(The Amazing Kornyfone Record Label, 1975, double LP)
#BAND IN A BOX TRIAL VERSION PLUS#
Van the Man includes tracks taped at San Francisco’s Fillmore West plus an extended studio version of ‘Caledonia Soul Music’, a notable out-take from His Band and Street Choir. Over the next three years, TAKRL and its subsidiaries, which included Highway High Fi, released around 160 titles. In 1974, the Trade Mark of Quality partnership broke up and Douglas launched The Amazing Kornyfone Record Label. Live at Leeds was actually an official release, but packaged to resemble a bootleg. The tracks were not officially released until 1998.Ī reminder of the credibility of bootlegs in the 1970s. Somehow, TMQ got hold of a copy of the tape. The 1966 world tour was the first to feature Dylan with an electric band – The Hawks, later renamed The Band – for which he was heckled by traditionalist audience members: the famous “Judas!” shout is on this album.
#BAND IN A BOX TRIAL VERSION FREE#
Sometimes mistitled Live at the Royal Albert Hall, the album was recorded by Dylan’s label, Columbia, at Manchester Free Trade Hall. In 1966 There Was… created an even bigger splash than Great White Wonder. Live at the Los Angeles Forum is among the highpoints of the much-bootlegged Hendrix’s live recordings.Įven in a list of ten, two Dylan bootlegs deserve entries.
Johnson fled to Mexico and disappeared from history, as Scott Johnson, anyway. Unlike the discreet Taylor and Douglas, Johnson enjoyed being feted as a counterculture hero and, in summer 1971, an ill-advised interview with Rolling Stone led to his pressing plant being raided by the FBI. Taylor and Douglas’ closest competitor was, briefly, fellow Angeleno Scott Johnson and his Rubber Dubber label. Rolling Stone magazine’s contemporaneous review called it “the ultimate Rolling Stones album.”

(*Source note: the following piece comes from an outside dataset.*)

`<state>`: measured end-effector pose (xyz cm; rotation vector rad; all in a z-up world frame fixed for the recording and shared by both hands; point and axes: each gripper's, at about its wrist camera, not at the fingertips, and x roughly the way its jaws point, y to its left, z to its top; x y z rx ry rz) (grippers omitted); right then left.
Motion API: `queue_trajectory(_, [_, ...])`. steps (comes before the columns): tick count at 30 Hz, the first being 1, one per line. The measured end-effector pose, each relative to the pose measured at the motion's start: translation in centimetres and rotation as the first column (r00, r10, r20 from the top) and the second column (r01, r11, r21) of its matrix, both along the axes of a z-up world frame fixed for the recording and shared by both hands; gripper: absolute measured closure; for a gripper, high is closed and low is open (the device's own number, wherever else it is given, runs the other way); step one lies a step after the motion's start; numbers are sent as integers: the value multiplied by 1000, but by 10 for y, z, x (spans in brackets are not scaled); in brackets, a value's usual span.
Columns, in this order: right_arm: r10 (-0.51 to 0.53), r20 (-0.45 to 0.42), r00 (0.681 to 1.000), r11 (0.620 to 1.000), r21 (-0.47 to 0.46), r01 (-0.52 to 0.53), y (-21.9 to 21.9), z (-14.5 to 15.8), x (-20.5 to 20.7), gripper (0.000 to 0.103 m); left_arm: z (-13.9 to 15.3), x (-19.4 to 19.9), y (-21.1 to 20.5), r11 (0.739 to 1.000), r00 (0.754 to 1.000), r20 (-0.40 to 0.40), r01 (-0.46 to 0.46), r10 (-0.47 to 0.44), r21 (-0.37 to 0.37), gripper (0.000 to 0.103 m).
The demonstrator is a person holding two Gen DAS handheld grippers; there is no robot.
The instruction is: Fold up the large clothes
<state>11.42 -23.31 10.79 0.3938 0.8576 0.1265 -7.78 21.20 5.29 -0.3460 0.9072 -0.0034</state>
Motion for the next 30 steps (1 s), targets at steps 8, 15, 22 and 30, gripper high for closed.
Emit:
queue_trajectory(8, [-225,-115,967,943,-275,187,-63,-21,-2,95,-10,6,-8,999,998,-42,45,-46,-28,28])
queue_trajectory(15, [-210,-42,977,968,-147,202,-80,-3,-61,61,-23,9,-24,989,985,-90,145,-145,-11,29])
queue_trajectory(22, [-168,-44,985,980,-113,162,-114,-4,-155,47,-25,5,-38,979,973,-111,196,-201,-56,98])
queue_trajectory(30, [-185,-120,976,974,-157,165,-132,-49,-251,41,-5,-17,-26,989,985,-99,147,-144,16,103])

Live’r Than You’ll Ever Be was recorded on a concealed tape machine during the Stones’ November 1969 US tour, and the album was on sale in head shops before Christmas. This pig, however, was drawn smoking a joint. Its best-known logo was “the smoking pig,” a cartoon-parody of the stereotypical, cigar-chomping, music biz mogul. In late 1969, Taylor and Douglas launched their Trade Mark of Quality label, which released around 250 titles over the next six years. tracks were those recorded with The Band in 1967, which were not officially released until 1975, as part of The Basement Tapes. Like almost all bootlegs of the early 1970s, it came in a white cardboard sleeve with a rubber-stamped title but no artist name. The album set a high quality-benchmark: great music, good audio. Released in July 1969, Great White Wonder was pressed and distributed by two Los Angeles-based, fringe-of-record-business hustlers, Dub Taylor and Ken Douglas, who went on to become the biggest players in the bootleg market. Here are ten of the rarest and the best, from 1969 through 1990… But the allure of the first-generation bootleg LPs continues to grow. Many historically-important bootlegs have since been officially released on vinyl, cassette, CD and download. But bootlegging – the manufacture and sale of mainly-live recordings which would not otherwise be released – was largely the preserve of disorganised crime, music aficionados who came of age during the 1960s and who were regarded as cultural heroes by their peers. Organised crime was certainly involved in counterfeiting – making fake copies of legal releases. Legitimate labels responded with allegations that the mafia was behind bootlegging. Within a year, rock’n’roll was teeming with bootleg LPs and, for many enthusiasts, they remained essential complements to official releases for over a decade. The Vinyl Factory’s Chris May tells the story of this cornerstone of the industry with a look at the most valuable ‘fakes’ on the market.īootlegging’s vinyl belle époque began 45 years ago this summer with Great White Wonder by Bob Dylan and The Band. But then it wouldn’t do for a feature on bootlegs to promise exactly what is said on the tin.